[rust-dev] polymorphism

john skaller Mon, 16 May 2011 17:57:03 -0700

On 17/05/2011, at 2:54 AM, Graydon Hoare wrote:

BTW: I'm continuing on with this analysis because I think Rust
is really good. If it were just "crap" like Java I wouldn't bother.
This is a pretty long post because there are real examples in it
which show how hard it is to handle just one canonical family of multi-argument
functions, namely the tuple constructor.

The executive summary is: if it is this hard to handle just one family the 
handling
of a language where *all* functions are multi-argument is probably untenable
with very high level kinding.

> On 16/05/2011 8:13 AM, john skaller wrote:
> 
>> Sure just look at "binder1" and "binder2" in the C++ standard library and
>> wonder where "binder3" and "binder4" have gone. They haven't gone,
>> they're not defined. You need an infinite number of them. If you have only
>> one argument functions .. you only need one of them for completeness.
> 
> Here we're getting into (almost) a concrete argument. But I think you're 
> overdoing it.
> 
> Am I misunderstanding?

 I think you understand it, but you mightn't quite appreciate just
how bad it can get in a combinatorial situation.

It isn't just a matter of 1, 2, 3 ... oh, we need 5, well we can always write 
out
the 5 case. That's true, its rare, and the 5 case for one function can be coded
in a few (boring) minutes for a simple function. A bit longer for a more complex
function like say STL sort (which is polymophic). 

Before continuing a caveat: usually you would do the interfacing by using
an adaptor like binder2 etc. but in Rust that may not be possible without losing
the alias property .. if it were possible you wouldn't have the constraint that
you *need* multi-args to support aliases to support down-stack pointers
to support stack protocol memory management. I'm not sure about this.
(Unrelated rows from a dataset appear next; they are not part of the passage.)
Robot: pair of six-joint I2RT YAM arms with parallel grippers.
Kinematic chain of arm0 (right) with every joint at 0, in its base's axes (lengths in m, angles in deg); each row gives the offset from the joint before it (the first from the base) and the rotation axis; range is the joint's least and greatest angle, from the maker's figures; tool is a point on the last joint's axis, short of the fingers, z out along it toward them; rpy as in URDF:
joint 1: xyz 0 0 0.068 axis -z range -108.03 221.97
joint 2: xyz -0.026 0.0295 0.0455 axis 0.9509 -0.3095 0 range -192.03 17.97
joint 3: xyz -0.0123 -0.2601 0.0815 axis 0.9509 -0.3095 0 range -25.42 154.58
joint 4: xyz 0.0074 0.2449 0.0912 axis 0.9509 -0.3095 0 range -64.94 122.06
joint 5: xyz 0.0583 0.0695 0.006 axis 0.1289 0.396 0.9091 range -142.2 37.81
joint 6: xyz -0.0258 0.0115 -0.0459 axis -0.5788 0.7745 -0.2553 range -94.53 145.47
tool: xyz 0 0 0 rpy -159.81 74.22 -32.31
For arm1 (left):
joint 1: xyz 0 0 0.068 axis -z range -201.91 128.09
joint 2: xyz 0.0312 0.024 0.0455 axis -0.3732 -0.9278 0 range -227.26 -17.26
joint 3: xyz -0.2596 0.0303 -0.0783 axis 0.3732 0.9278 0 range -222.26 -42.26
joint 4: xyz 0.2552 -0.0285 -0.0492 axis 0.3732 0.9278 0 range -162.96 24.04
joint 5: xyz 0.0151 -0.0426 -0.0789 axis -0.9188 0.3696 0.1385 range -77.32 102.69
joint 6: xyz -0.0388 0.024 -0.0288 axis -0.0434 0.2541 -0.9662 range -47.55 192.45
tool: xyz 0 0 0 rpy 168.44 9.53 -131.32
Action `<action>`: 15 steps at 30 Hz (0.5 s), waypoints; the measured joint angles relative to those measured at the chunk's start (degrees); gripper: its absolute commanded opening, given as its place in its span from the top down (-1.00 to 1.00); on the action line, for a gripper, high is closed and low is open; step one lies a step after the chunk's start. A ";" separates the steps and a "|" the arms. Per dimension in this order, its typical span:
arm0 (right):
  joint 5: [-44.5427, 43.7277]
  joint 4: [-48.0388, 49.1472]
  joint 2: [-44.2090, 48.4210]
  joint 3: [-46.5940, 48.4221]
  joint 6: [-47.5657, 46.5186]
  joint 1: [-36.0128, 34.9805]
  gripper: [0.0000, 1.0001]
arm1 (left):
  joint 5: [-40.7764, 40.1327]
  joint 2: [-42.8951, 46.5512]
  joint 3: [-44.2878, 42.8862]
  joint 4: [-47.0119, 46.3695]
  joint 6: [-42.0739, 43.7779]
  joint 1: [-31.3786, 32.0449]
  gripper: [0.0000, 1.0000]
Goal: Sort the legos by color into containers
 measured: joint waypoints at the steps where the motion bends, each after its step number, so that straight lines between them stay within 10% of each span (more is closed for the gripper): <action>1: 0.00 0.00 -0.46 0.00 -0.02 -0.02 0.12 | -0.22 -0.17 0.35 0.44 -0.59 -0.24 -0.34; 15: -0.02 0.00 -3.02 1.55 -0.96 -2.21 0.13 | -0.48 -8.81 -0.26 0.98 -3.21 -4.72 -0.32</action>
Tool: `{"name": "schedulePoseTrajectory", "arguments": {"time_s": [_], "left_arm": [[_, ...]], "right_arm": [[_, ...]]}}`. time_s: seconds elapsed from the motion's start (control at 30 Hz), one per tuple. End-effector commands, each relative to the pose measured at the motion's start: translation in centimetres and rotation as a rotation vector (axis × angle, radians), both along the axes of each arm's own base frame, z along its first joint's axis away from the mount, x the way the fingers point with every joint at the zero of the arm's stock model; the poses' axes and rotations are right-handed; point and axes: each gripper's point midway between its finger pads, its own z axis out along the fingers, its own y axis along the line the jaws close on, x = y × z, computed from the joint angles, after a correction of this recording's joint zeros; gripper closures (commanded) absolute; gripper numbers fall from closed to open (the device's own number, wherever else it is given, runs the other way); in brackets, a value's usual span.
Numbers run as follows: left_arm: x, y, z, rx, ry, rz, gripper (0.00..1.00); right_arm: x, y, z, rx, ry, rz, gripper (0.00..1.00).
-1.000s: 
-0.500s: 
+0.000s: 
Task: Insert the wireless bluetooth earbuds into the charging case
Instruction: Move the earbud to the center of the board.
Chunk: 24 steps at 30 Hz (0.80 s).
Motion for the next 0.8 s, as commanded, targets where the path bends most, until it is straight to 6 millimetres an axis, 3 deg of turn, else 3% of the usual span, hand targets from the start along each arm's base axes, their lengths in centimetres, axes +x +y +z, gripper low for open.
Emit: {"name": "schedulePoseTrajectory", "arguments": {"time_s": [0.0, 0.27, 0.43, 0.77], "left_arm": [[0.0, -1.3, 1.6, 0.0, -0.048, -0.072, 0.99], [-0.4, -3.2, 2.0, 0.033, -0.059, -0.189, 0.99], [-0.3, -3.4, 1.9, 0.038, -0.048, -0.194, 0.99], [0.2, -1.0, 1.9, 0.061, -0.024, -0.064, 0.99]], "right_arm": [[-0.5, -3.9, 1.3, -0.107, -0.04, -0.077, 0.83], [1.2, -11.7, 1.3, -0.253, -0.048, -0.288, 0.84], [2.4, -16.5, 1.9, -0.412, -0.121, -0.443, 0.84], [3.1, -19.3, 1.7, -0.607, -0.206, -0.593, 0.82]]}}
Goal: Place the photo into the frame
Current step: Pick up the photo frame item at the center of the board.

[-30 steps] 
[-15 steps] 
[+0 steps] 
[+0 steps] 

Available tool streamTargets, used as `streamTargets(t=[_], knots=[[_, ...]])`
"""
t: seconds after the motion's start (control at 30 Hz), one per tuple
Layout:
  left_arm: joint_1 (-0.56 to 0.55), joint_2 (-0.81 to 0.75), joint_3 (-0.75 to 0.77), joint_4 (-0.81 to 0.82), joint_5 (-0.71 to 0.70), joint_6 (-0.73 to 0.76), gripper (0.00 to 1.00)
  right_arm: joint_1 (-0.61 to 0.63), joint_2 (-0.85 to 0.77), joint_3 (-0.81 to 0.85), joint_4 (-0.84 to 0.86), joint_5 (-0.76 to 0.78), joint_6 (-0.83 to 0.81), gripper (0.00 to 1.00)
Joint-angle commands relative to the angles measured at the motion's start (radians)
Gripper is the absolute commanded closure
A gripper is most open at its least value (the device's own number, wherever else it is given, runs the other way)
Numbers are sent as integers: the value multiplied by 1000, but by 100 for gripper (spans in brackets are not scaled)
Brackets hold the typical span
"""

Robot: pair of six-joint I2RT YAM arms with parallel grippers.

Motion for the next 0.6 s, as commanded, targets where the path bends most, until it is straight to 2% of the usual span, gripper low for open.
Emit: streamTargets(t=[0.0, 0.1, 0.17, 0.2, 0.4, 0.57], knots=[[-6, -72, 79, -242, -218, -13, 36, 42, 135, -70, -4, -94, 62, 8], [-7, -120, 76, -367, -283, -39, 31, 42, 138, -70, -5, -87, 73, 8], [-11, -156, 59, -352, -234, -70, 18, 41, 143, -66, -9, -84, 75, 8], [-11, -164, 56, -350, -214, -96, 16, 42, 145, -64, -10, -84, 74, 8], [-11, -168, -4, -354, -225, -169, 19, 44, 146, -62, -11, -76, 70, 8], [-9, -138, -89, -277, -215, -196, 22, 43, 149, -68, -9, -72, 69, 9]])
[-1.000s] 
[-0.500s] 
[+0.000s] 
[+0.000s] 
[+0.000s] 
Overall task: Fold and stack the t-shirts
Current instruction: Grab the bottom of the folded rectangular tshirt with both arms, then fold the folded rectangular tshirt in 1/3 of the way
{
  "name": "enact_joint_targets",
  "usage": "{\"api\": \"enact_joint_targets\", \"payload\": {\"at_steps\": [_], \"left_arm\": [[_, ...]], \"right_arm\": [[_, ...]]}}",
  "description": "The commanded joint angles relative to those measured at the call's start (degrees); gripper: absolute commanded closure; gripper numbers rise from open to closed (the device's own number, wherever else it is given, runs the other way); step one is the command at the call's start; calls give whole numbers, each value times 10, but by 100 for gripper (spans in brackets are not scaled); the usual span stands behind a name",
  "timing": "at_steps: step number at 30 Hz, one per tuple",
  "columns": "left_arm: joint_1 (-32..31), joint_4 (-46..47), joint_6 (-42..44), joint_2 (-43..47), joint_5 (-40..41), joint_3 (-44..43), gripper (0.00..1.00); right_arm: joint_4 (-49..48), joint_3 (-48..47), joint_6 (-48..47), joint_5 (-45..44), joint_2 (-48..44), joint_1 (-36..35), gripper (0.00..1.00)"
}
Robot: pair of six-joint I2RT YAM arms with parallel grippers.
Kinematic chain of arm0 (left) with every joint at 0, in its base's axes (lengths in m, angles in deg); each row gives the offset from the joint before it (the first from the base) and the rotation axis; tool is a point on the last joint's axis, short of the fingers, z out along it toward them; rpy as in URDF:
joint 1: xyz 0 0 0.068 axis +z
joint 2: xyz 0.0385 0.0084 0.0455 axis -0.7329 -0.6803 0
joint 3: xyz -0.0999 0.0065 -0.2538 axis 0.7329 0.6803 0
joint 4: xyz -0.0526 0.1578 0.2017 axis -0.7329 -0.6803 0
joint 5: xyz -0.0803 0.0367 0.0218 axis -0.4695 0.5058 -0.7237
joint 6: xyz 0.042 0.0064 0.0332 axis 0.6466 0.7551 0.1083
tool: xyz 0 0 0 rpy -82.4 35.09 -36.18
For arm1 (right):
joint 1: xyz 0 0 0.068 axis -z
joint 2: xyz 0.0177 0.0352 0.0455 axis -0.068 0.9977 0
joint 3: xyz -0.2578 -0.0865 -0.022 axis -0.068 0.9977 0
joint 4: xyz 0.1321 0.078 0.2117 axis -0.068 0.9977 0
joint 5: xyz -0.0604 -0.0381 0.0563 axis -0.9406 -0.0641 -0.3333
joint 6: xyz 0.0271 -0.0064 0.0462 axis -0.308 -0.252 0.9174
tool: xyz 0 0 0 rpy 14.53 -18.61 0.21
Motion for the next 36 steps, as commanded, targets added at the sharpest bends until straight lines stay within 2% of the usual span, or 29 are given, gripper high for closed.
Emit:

But this is not the real problem; that comes when you have higher order stuff
and you're *combining* these N-ary things in more complex ways, and then
the 1.. N argument problem becomes a case not of N functions or even N *  M
function but more like 2^N functions, which is, of course untenable.

It's hard to illustrate because any illustration requires a massively large 
code example,
and these examples don't exist because .. well .. doing them is untenable :)

So I will actually give an illustration which is only lower order to give a feel
for it. As I mentioned I have this problem in Felix with tuples because they're 
the
canonical multi-arg function in ML and Felix. 

In Felix, I have Haskell style type classes (which, by the way, seem useful and
could be put into Rust). Here are some of them:

// equality
typeclass Eq[t] {
  virtual fun eq: t * t -> bool;
  virtual fun ne (x:t,y:t):bool => not (eq (x,y));
  axiom reflex(x:t): eq(x,x);
  axiom sym(x:t, y:t): eq(x,y) == eq(y,x);
  axiom trans(x:t, y:t, z:t): implies(eq(x,y) and eq(y,z), eq(x,z));
}

// total order
typeclass Tord[t]{
  inherit Eq[t];
  virtual fun lt: t * t -> bool;
  virtual fun gt(x:t,y:t):bool =>lt(y,x);
  virtual fun le(x:t,y:t):bool => not (gt(x,y));
  virtual fun ge(x:t,y:t):bool => not (lt(x,y));
  virtual fun max(x:t,y:t):t=> if lt(x,y) then y else x endif;
  virtual fun min(x:t,y:t):t => if lt(x,y) then x else y endif;
  axiom trans(x:t, y:t, z:t): implies(lt(x,y) and lt(y,z), lt(x,z));
  axiom antisym(x:t, y:t): lt(x,y) or lt(y,x) or eq(x,y);
  axiom reflex(x:t, y:t): implies(le(x,y) and le(y,x), eq(x,y));
}

// printable string rep of data type
typeclass Str [T] {
  virtual fun str: T -> string;
}

and now I'm going to bore you with the implementation for tuples.
Note that in Felix an array T ^ N is just a tuple with N components
where N is a type (NOT an integer but instead a sum of units)
and there's a conflict when you do things for arrays and tuples,
you get a duplicate function error if you define both in general,
so you have to resolve the conflict between 

        T * U and T ^ 2 with U set to T

by coding the overridding specialisation for T * T explicitly. So here
are the specialisations of just three functions for 2 to 5 component
tuples, that provide:

(a) equality of tuples
(b) lexicographic ordering of tuples
(c) stringisation of tuples to support things like:

println (1,2,3,4,5);

which is done by calling str function and implementing
print for just strings.

It took many hours to write out and check these things, because there
were some silly typos when I did it and the compiler error messages
were .. well .. less than helpful :)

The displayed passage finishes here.